(Assignment) Beginning at the line that contains "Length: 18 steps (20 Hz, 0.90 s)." and finishing at the line that contains "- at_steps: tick", output the data below exactly. Include both end lines and no pictures.

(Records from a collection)

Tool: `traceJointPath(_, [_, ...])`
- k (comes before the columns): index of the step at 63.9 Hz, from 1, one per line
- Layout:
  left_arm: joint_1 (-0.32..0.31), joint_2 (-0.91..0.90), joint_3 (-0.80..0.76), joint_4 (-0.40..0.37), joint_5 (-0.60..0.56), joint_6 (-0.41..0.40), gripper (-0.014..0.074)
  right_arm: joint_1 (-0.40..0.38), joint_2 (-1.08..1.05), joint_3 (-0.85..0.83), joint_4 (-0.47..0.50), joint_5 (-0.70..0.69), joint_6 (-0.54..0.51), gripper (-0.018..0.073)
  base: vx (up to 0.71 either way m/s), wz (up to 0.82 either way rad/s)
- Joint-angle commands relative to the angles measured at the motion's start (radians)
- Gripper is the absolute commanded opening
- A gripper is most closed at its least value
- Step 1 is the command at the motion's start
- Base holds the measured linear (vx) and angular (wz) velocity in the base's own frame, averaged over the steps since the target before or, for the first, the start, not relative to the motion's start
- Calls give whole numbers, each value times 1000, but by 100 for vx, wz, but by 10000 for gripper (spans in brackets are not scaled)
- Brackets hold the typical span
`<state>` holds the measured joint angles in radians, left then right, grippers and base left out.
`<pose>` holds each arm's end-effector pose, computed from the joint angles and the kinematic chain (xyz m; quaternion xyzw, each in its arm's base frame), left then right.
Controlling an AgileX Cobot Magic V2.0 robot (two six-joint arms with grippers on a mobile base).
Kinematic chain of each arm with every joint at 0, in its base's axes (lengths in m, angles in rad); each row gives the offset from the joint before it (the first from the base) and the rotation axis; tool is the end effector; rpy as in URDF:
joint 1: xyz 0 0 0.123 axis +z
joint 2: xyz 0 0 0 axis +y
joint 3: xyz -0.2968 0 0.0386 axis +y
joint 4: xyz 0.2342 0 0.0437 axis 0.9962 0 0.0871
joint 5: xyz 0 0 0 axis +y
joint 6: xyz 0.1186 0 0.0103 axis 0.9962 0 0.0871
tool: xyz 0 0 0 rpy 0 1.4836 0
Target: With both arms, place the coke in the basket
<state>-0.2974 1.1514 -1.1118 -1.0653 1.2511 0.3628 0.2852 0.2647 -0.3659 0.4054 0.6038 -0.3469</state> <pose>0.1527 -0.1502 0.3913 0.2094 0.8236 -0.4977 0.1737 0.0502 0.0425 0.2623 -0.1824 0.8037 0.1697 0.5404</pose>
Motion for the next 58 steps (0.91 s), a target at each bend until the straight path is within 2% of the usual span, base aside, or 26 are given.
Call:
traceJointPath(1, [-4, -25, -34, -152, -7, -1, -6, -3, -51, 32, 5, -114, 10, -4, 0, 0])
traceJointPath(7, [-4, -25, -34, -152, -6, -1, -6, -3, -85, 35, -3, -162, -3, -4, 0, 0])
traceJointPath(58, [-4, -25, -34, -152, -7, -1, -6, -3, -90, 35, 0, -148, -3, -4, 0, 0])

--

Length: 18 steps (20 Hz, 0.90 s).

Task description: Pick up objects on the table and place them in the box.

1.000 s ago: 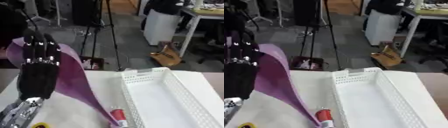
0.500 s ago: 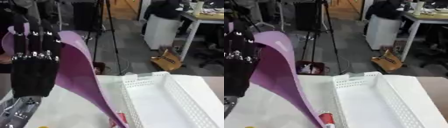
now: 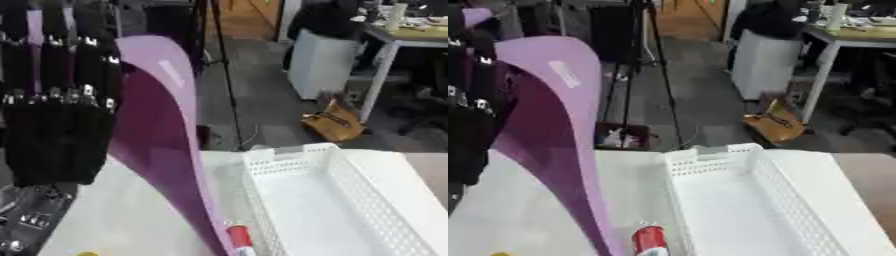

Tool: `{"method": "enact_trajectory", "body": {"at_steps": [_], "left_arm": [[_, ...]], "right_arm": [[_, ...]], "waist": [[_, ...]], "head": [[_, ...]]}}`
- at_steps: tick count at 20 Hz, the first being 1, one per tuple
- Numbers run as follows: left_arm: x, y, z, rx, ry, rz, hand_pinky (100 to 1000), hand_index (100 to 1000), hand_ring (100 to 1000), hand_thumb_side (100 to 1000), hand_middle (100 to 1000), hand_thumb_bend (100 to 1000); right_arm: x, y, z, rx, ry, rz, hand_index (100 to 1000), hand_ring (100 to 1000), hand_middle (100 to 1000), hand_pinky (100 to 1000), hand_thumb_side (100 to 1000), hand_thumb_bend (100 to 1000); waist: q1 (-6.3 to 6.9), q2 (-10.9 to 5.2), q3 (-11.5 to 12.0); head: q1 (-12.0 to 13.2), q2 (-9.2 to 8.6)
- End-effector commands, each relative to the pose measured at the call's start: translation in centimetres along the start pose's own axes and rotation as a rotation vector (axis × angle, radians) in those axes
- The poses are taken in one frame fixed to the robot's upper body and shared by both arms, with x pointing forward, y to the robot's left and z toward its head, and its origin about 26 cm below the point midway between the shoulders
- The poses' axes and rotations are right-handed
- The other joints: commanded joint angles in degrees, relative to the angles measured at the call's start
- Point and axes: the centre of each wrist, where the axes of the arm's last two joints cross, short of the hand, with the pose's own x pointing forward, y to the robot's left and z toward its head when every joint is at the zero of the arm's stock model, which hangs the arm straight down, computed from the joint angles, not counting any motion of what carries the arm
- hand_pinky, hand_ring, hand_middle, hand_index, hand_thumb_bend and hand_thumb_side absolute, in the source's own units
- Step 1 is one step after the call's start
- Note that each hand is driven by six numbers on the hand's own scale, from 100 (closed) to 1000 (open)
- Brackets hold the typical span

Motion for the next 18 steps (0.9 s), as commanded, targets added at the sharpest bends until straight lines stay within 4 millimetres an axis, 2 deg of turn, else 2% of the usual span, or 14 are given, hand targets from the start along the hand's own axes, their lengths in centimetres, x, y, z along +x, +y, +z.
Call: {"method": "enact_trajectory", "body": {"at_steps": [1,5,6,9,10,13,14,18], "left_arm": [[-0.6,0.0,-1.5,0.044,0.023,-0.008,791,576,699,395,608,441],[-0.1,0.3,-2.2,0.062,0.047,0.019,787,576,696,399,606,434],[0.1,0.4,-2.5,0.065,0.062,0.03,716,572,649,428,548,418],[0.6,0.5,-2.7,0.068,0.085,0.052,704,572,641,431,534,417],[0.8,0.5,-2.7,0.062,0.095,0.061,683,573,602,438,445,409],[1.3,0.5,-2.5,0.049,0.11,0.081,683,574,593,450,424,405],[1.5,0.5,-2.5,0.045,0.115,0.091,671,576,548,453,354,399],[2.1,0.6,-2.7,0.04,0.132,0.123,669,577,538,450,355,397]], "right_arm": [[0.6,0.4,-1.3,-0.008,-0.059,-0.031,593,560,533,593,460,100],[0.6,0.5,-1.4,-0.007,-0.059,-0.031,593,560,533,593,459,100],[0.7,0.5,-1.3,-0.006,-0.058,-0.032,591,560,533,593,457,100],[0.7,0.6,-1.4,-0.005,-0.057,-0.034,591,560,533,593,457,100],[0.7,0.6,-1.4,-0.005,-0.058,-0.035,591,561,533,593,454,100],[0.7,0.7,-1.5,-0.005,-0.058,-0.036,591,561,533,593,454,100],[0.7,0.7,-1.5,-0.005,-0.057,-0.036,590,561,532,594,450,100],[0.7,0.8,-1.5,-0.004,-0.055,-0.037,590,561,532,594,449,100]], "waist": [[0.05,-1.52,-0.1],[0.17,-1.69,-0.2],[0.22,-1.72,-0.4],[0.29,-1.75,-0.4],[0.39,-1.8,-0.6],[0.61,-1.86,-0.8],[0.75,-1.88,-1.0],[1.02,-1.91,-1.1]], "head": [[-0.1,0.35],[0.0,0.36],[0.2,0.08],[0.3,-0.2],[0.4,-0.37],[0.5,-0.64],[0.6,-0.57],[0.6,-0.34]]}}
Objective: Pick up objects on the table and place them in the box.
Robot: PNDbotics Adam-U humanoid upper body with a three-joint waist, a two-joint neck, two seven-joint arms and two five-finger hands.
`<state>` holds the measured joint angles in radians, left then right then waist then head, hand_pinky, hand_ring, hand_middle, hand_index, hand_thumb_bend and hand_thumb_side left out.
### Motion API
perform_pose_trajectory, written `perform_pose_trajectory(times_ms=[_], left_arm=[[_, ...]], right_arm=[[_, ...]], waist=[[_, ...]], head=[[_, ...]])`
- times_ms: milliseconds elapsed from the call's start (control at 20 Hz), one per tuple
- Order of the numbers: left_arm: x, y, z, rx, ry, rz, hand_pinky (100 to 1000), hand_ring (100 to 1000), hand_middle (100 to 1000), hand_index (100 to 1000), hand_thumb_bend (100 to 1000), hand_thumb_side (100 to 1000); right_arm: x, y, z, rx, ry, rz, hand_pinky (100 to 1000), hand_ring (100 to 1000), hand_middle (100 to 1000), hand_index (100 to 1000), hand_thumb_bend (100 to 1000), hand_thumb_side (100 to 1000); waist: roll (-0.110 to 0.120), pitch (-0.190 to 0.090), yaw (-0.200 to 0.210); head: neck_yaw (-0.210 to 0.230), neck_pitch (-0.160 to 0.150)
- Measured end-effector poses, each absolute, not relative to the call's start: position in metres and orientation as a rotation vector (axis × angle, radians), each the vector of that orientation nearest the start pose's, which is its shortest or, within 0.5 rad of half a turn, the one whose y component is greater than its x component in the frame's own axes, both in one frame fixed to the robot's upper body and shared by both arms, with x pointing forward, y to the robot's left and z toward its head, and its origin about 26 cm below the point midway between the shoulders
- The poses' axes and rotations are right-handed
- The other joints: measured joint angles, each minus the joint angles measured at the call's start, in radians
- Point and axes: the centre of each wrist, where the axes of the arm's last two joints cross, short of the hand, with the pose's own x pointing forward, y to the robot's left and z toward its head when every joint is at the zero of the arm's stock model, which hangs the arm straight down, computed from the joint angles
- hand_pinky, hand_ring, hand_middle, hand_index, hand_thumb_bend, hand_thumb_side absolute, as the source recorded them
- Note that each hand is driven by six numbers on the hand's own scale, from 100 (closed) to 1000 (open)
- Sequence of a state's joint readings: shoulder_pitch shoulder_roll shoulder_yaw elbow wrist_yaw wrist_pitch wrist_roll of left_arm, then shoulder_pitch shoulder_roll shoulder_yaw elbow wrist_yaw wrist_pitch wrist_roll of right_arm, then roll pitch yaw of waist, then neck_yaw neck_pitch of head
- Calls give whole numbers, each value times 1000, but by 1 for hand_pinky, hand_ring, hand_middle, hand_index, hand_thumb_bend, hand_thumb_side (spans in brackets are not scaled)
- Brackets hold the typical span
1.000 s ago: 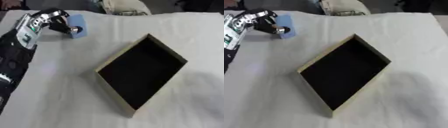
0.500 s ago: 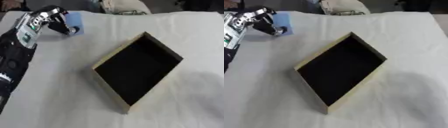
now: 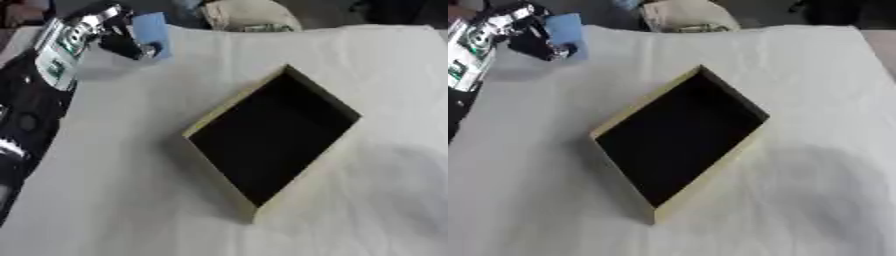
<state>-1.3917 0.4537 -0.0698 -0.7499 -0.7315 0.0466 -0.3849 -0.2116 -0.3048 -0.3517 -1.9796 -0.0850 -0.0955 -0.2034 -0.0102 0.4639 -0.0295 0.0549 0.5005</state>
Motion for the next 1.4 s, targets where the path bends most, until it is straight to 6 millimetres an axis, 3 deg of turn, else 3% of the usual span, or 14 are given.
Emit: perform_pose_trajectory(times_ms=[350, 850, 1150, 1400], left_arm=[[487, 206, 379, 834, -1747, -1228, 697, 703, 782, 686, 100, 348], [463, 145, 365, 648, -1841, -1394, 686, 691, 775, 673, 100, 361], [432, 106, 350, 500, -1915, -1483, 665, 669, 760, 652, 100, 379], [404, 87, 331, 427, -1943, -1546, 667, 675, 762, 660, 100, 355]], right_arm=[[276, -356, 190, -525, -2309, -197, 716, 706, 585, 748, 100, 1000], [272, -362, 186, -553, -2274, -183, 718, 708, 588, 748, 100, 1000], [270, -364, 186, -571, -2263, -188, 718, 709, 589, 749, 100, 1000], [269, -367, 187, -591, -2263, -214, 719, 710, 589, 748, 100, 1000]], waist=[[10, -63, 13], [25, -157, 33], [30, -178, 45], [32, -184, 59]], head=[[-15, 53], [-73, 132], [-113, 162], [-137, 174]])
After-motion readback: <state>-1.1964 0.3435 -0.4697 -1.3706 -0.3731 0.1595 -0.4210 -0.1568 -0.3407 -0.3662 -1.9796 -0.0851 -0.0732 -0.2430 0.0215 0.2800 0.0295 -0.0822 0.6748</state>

(Completed exercise)
Length: 18 steps (20 Hz, 0.90 s).

Task description: Pick up objects on the table and place them in the box.

1.000 s ago: 
0.500 s ago: 
now: 

Tool: `{"method": "enact_trajectory", "body": {"at_steps": [_], "left_arm": [[_, ...]], "right_arm": [[_, ...]], "waist": [[_, ...]], "head": [[_, ...]]}}`
- at_steps: tick count at 20 Hz, the first being 1, one per tuple

No further answer is required.